The Mademoiselle said: ‘I call this place the Château des Corbeaux; the House of Ravens; by virtue of its blackness. You’ve undoubtedly seen it.’
‘What do you want?’ Khouri said, finally.
‘I want you to do a job for me.’
‘All this for that? I mean, you had to kidnap me at gunpoint just to ask me to do a job? Couldn’t you go through the usual channels?’
‘It isn’t the usual sort of job.’
Khouri nodded towards the open reefersleep unit. ‘Where does that come into it?’

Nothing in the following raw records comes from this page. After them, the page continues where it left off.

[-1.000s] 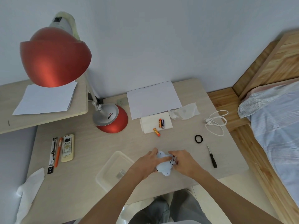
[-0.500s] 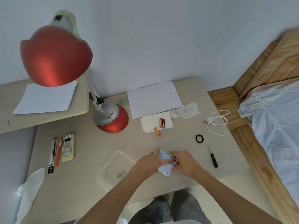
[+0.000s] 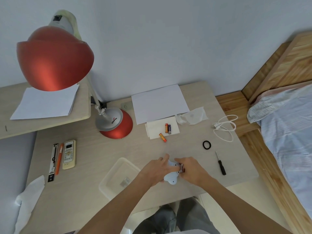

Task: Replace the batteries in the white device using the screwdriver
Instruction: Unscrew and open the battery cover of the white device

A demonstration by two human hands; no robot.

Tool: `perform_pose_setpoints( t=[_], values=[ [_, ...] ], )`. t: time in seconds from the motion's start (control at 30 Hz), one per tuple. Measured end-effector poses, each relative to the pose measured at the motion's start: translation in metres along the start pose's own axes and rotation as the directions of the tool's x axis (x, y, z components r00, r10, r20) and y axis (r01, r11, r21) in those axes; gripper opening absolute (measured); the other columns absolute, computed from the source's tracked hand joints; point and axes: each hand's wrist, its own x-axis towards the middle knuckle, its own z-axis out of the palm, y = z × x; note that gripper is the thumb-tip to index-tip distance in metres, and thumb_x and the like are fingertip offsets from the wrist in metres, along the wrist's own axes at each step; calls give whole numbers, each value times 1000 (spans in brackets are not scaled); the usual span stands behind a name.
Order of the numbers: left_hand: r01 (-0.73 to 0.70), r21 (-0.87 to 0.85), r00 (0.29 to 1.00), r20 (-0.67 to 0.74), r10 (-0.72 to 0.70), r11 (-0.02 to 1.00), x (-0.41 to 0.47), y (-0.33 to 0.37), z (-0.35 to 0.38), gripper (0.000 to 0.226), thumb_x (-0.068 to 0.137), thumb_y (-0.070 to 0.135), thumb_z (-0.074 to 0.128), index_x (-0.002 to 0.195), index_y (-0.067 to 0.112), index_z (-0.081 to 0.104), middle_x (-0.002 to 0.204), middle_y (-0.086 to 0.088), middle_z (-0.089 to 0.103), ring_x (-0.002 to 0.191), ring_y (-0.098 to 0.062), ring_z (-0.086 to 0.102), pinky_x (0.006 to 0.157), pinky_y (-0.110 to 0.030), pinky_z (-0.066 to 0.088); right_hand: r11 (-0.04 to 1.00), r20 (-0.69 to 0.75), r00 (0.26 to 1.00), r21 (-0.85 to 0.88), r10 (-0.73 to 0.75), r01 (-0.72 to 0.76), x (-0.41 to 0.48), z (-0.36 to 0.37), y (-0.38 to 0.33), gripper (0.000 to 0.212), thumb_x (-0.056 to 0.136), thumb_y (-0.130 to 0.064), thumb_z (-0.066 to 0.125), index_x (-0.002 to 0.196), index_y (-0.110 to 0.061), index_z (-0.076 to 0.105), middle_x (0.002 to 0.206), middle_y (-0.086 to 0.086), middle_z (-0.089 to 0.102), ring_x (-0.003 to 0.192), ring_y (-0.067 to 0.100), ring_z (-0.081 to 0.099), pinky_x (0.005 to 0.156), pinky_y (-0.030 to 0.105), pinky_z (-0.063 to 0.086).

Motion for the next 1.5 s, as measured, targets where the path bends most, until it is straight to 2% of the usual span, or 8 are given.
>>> perform_pose_setpoints(
  t=[0.2,0.63,0.87,0.93,1.0,1.07,1.23,1.5],
  values=[
    [24,-60,1000,-8,-24,998,-1,-1,9,102,81,14,89,153,46,24,148,-17,28,117,-34,58,88,-45,61,1000,6,1000,17,13,-13,0,0,-2,29,93,-16,71,122,-18,71,97,-2,76,86,13,71,87,30,62],
    [70,-177,988,-125,-92,982,-9,1,34,95,92,15,80,156,49,18,165,-11,16,135,-31,52,105,-45,57,1000,3,1000,25,8,-8,0,-2,-7,37,95,-19,72,132,-17,69,103,0,76,89,10,69,92,31,61],
    [59,-151,983,-163,-83,987,-13,5,34,84,96,23,76,157,43,22,170,-10,18,138,-31,50,109,-44,52,998,-6,999,28,47,-47,-2,-2,-8,53,97,-15,72,148,-13,57,127,7,74,113,19,71,105,28,54],
    [86,-181,982,-148,-114,980,-10,4,39,82,97,29,75,157,42,22,171,-9,19,141,-31,49,111,-46,51,999,-7,999,9,42,-42,-3,-3,-10,49,97,-14,71,145,-12,60,124,7,75,111,20,71,103,29,55],
    [155,-271,976,-104,-189,950,-9,4,43,86,95,42,75,162,39,20,170,-6,24,143,-30,49,114,-46,48,1000,-3,1000,0,29,-29,-3,-3,-10,40,95,-13,71,135,-15,68,112,6,77,100,20,73,97,33,59],
    [153,-263,973,-128,-191,953,-10,6,44,82,96,48,71,162,38,24,170,-4,24,145,-28,47,113,-46,48,999,0,1000,-7,31,-31,-3,-4,-7,33,94,-14,70,127,-16,71,102,3,77,91,18,72,91,34,61],
    [78,-146,939,-322,-122,986,-14,17,44,57,99,34,72,146,35,40,165,-14,35,137,-36,54,103,-47,57,999,-5,999,5,38,-38,-3,-5,-8,39,95,-22,73,134,-19,67,112,0,77,100,15,72,95,29,60],
    [86,-151,931,-340,-133,985,-14,22,61,66,86,39,85,143,27,54,152,-12,54,140,-31,53,108,-41,55,999,-18,999,-9,46,-46,-3,-4,-6,25,94,-25,73,118,-20,71,101,-4,77,89,12,72,88,29,62]
  ],
)
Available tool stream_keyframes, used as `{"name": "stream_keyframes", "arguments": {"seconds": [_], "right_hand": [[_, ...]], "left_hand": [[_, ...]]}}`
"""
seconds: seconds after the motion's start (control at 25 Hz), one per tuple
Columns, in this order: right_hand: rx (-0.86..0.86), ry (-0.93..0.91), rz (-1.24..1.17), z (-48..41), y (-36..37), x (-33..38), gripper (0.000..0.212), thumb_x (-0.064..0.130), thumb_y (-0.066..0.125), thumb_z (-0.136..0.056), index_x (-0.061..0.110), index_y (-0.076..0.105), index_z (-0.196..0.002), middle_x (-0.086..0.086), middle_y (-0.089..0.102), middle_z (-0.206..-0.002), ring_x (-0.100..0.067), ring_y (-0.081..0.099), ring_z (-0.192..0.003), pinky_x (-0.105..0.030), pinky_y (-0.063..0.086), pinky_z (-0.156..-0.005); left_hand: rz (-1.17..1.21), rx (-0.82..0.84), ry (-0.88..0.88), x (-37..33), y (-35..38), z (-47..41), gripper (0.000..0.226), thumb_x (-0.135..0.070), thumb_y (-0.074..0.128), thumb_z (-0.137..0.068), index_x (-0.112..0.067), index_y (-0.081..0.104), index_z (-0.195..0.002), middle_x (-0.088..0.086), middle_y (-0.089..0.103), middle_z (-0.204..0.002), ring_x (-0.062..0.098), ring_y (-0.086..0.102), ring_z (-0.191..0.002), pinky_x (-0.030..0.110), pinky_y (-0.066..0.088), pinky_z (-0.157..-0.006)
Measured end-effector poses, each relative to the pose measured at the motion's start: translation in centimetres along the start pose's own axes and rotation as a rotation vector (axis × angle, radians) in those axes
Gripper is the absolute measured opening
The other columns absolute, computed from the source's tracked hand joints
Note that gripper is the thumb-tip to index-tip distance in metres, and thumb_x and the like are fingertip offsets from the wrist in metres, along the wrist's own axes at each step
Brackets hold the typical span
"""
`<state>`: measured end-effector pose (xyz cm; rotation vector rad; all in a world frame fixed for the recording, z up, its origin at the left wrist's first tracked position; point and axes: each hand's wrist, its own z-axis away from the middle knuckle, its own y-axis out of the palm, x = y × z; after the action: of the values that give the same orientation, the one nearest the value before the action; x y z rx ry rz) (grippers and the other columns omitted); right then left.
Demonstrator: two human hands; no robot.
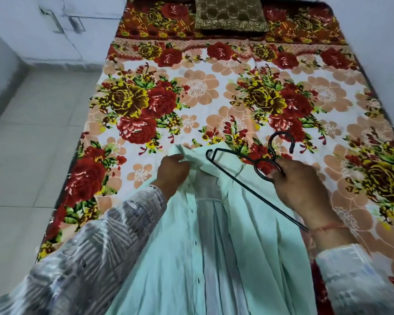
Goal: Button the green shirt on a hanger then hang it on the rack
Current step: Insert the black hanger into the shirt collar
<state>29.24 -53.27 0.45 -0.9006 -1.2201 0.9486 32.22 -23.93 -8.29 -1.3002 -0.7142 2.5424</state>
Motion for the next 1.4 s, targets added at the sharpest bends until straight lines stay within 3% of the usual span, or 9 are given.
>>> {"name": "stream_keyframes", "arguments": {"seconds": [0.12, 0.28, 0.44, 0.56, 0.72, 0.84, 1.04, 1.24, 1.4], "right_hand": [[0.075, -0.054, 0.059, -2.2, 0.0, 0.8, 0.022, 0.03, 0.057, -0.104, 0.022, 0.073, -0.117, -0.015, 0.074, -0.11, -0.043, 0.066, -0.104, -0.044, 0.055, -0.079], [0.162, -0.129, 0.173, -5.1, 1.2, 3.0, 0.024, 0.036, 0.056, -0.104, 0.028, 0.071, -0.121, -0.01, 0.073, -0.117, -0.04, 0.066, -0.109, -0.041, 0.054, -0.081], [0.254, -0.218, 0.146, -7.2, 2.9, 5.9, 0.02, 0.031, 0.055, -0.104, 0.025, 0.072, -0.112, -0.006, 0.074, -0.115, -0.037, 0.066, -0.111, -0.037, 0.046, -0.078], [0.304, -0.256, 0.067, -7.8, 5.1, 8.3, 0.02, 0.03, 0.055, -0.104, 0.025, 0.073, -0.108, -0.003, 0.076, -0.114, -0.033, 0.068, -0.11, -0.037, 0.053, -0.084], [0.514, -0.249, -0.113, -7.3, 9.1, 12.2, 0.015, 0.02, 0.062, -0.1, 0.024, 0.076, -0.101, -0.007, 0.075, -0.109, -0.031, 0.069, -0.107, -0.03, 0.05, -0.082], [0.516, -0.273, -0.096, -7.3, 11.0, 13.4, 0.013, 0.017, 0.06, -0.095, 0.027, 0.066, -0.09, -0.01, 0.074, -0.107, -0.036, 0.068, -0.104, -0.038, 0.056, -0.084], [0.386, -0.364, -0.024, -8.2, 10.9, 13.3, 0.02, 0.027, 0.055, -0.101, 0.028, 0.073, -0.112, -0.009, 0.074, -0.114, -0.034, 0.068, -0.104, -0.039, 0.057, -0.084], [0.327, -0.354, -0.245, -7.3, 11.1, 12.1, 0.02, 0.019, 0.064, -0.1, 0.018, 0.075, -0.117, -0.008, 0.077, -0.115, -0.028, 0.071, -0.108, -0.039, 0.058, -0.093], [0.219, -0.369, -0.405, -5.9, 12.0, 9.9, 0.022, 0.005, 0.065, -0.098, 0.015, 0.079, -0.111, -0.005, 0.08, -0.108, -0.023, 0.073, -0.102, -0.033, 0.057, -0.093]], "left_hand": [[-0.021, -0.138, 0.069, -0.4, -0.8, 0.3, 0.027, -0.031, 0.074, -0.088, -0.005, 0.077, -0.079, 0.016, 0.075, -0.079, 0.038, 0.072, -0.081, 0.037, 0.051, -0.067], [-0.002, -0.261, 0.174, -1.2, -3.7, 1.7, 0.022, -0.028, 0.083, -0.086, -0.021, 0.073, -0.068, 0.004, 0.078, -0.075, 0.025, 0.074, -0.073, 0.037, 0.058, -0.072], [0.319, -0.052, 0.147, -2.4, -4.9, 2.0, 0.021, 0.004, 0.069, -0.084, -0.016, 0.075, -0.081, 0.006, 0.071, -0.078, 0.027, 0.068, -0.07, 0.046, 0.067, -0.066], [0.466, 0.074, 0.119, -2.9, -4.6, 2.5, 0.021, 0.011, 0.061, -0.09, -0.006, 0.073, -0.091, 0.009, 0.062, -0.072, 0.024, 0.059, -0.061, 0.031, 0.057, -0.052], [0.556, 0.295, 0.049, -2.2, -3.3, 2.9, 0.021, 0.012, 0.061, -0.092, -0.007, 0.07, -0.093, 0.015, 0.064, -0.081, 0.031, 0.064, -0.076, 0.042, 0.06, -0.071], [0.532, 0.348, 0.018, -0.9, -2.9, 3.5, 0.005, -0.003, 0.068, -0.101, -0.008, 0.068, -0.099, 0.013, 0.07, -0.092, 0.031, 0.071, -0.084, 0.046, 0.068, -0.075], [-0.078, -0.269, 0.249, 0.1, -3.8, 0.3, 0.054, -0.06, 0.076, -0.091, -0.028, 0.064, -0.132, -0.003, 0.069, -0.106, 0.023, 0.067, -0.089, 0.044, 0.06, -0.077], [-0.068, -0.115, 0.174, -0.2, -2.6, -2.0, 0.041, -0.048, 0.074, -0.095, -0.01, 0.077, -0.08, 0.015, 0.071, -0.076, 0.034, 0.061, -0.07, 0.034, 0.041, -0.063], [0.196, -0.014, 0.126, 0.4, -1.4, -2.2, 0.024, -0.048, 0.081, -0.087, -0.025, 0.079, -0.091, 0.004, 0.078, -0.086, 0.024, 0.07, -0.077, 0.036, 0.054, -0.071]]}}
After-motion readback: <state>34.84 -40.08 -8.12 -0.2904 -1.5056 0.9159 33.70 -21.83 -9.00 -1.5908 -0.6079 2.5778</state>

‘Don’t tell me it alarms you. You came to our world in one, after all.’
‘I just asked what it meant.’
‘All in good time. Turn around, will you?’
Khouri heard a slight bustle of machinery behind her, like the sound of a filing cabinet opening.
A hermetic’s palanquin had entered the room. Or had it been here all along, concealed by some artifice? It was as dark and angular as a metronome, lacking ornamentation, and with a roughly welded black exterior. It had no appendages or obvious sensors, and the tiny viewing monocle set into its front was as dark as a shark’s eye.
‘You are doubtless already familiar with my kind,’ said the voice emanating from the palanquin. ‘Do not be disturbed.’
‘I’m not,’ Khouri said.
But she was lying. There was something disturbing about this box; a quality she had never experienced in the presence of Ng or the other hermetics she had known. Perhaps it was the austerity of the palanquin, or the sense - entirely subliminal - that the box was seldom unoccupied. None of this was helped by the smallness of the viewing window, or the feeling that there was something monstrous behind that dark opacity.
‘I can’t answer all your questions now,’ the Mademoiselle said. ‘But obviously I didn’t bring you here just to see my predicament. Here. Perhaps this will assist matters.’